- **Task goal**
A complete answer lists every line of the entries below where the string "that" appears.

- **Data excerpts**
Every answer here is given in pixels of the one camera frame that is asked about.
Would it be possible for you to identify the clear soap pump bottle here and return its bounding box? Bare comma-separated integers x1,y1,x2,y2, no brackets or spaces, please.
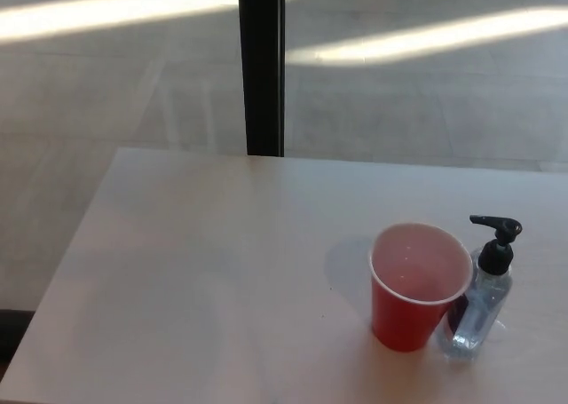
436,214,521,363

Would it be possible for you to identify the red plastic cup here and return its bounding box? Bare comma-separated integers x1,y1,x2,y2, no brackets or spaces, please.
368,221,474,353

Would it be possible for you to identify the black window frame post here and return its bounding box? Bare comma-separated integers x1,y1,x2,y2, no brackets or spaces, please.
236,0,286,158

...

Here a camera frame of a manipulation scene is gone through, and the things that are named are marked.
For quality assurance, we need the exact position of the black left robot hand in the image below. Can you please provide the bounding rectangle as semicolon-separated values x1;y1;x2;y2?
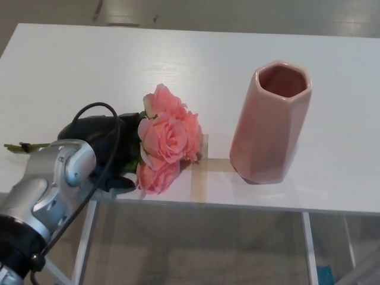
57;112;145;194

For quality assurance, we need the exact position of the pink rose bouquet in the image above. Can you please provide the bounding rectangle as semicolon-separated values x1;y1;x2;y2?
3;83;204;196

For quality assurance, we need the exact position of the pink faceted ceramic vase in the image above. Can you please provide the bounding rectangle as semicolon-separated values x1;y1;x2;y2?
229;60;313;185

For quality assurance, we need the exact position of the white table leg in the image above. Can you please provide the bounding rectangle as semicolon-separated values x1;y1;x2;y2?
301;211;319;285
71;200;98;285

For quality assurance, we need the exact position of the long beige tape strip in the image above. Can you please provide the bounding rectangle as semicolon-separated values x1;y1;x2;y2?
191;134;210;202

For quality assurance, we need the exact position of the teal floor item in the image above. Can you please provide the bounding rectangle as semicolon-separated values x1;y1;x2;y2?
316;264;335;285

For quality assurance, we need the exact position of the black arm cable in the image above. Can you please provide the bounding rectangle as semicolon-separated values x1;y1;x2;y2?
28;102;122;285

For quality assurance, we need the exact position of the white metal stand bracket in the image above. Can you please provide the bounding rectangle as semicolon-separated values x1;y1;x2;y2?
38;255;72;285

- **Task response**
Every answer here is given in pixels of the one camera frame that is asked about.
Here a camera frame of a manipulation scene is gone through, and the things that are named are marked.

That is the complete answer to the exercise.